Print out the records below with nothing altered.

——————

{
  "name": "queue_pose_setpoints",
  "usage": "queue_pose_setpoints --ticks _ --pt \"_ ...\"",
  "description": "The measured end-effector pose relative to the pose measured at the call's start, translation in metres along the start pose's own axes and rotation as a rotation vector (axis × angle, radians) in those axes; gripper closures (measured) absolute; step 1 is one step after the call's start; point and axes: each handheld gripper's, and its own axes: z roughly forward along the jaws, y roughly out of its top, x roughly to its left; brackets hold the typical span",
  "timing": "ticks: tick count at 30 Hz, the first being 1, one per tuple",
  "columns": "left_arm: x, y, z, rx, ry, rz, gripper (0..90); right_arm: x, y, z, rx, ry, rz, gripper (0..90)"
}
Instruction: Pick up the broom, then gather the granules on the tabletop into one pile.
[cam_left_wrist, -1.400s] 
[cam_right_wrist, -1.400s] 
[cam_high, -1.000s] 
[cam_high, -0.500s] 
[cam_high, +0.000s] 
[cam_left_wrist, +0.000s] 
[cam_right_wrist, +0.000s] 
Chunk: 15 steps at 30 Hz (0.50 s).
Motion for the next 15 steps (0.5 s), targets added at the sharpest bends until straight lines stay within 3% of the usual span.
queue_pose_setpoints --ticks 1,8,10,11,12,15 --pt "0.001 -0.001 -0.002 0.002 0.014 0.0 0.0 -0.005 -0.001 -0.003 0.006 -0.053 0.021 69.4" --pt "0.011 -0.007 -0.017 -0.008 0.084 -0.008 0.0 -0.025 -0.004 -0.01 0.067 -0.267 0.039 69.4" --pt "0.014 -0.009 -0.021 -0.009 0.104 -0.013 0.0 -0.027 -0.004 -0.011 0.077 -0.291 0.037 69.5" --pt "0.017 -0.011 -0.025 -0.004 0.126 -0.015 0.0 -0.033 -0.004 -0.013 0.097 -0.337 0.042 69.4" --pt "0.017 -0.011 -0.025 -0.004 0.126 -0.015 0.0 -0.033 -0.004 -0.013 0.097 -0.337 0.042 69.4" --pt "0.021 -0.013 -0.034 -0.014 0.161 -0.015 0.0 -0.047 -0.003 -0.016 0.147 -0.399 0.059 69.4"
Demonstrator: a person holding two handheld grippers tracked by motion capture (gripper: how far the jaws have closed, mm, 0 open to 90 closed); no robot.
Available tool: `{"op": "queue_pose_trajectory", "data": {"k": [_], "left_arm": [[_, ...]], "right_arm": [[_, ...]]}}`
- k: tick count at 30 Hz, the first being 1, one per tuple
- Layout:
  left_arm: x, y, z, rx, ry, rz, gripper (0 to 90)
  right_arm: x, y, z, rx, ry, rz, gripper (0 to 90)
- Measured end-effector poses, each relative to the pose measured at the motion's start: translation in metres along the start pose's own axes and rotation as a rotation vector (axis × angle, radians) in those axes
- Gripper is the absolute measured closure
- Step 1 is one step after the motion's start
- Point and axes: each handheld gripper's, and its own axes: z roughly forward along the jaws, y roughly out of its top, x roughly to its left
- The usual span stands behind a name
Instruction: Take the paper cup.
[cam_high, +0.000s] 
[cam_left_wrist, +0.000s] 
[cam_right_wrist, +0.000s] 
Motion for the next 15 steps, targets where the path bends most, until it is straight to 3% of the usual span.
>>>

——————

RESPONSE TO THE TASK »
{
  "name": "queue_pose_setpoints",
  "usage": "queue_pose_setpoints --ticks _ --pt \"_ ...\"",
  "description": "The measured end-effector pose relative to the pose measured at the call's start, translation in metres along the start pose's own axes and rotation as a rotation vector (axis × angle, radians) in those axes; gripper closures (measured) absolute; step 1 is one step after the call's start; point and axes: each handheld gripper's, and its own axes: z roughly forward along the jaws, y roughly out of its top, x roughly to its left; brackets hold the typical span",
  "timing": "ticks: tick count at 30 Hz, the first being 1, one per tuple",
  "columns": "left_arm: x, y, z, rx, ry, rz, gripper (0..90); right_arm: x, y, z, rx, ry, rz, gripper (0..90)"
}
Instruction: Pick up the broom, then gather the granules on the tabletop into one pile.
[cam_left_wrist, -1.400s] 
[cam_right_wrist, -1.400s] 
[cam_high, -1.000s] 
[cam_high, -0.500s] 
[cam_high, +0.000s] 
[cam_left_wrist, +0.000s] 
[cam_right_wrist, +0.000s] 
Chunk: 15 steps at 30 Hz (0.50 s).
Motion for the next 15 steps (0.5 s), targets added at the sharpest bends until straight lines stay within 3% of the usual span.
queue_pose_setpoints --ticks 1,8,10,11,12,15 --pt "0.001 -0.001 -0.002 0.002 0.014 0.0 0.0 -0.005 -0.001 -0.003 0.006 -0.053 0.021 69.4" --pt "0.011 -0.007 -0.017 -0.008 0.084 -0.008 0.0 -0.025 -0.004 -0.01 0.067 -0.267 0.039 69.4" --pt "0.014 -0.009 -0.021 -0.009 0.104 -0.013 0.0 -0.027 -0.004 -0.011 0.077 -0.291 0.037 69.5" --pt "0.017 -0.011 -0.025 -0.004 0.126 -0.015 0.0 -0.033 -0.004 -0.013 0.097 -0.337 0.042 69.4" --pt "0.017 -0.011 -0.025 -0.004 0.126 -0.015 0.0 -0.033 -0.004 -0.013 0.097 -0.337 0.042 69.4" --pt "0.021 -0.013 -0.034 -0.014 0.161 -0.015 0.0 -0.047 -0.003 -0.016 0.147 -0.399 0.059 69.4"
Demonstrator: a person holding two handheld grippers tracked by motion capture (gripper: how far the jaws have closed, mm, 0 open to 90 closed); no robot.
Available tool: `{"op": "queue_pose_trajectory", "data": {"k": [_], "left_arm": [[_, ...]], "right_arm": [[_, ...]]}}`
- k: tick count at 30 Hz, the first being 1, one per tuple
- Layout:
  left_arm: x, y, z, rx, ry, rz, gripper (0 to 90)
  right_arm: x, y, z, rx, ry, rz, gripper (0 to 90)
- Measured end-effector poses, each relative to the pose measured at the motion's start: translation in metres along the start pose's own axes and rotation as a rotation vector (axis × angle, radians) in those axes
- Gripper is the absolute measured closure
- Step 1 is one step after the motion's start
- Point and axes: each handheld gripper's, and its own axes: z roughly forward along the jaws, y roughly out of its top, x roughly to its left
- The usual span stands behind a name
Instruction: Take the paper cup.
[cam_high, +0.000s] 
[cam_left_wrist, +0.000s] 
[cam_right_wrist, +0.000s] 
Motion for the next 15 steps, targets where the path bends most, until it is straight to 3% of the usual span.
>>>

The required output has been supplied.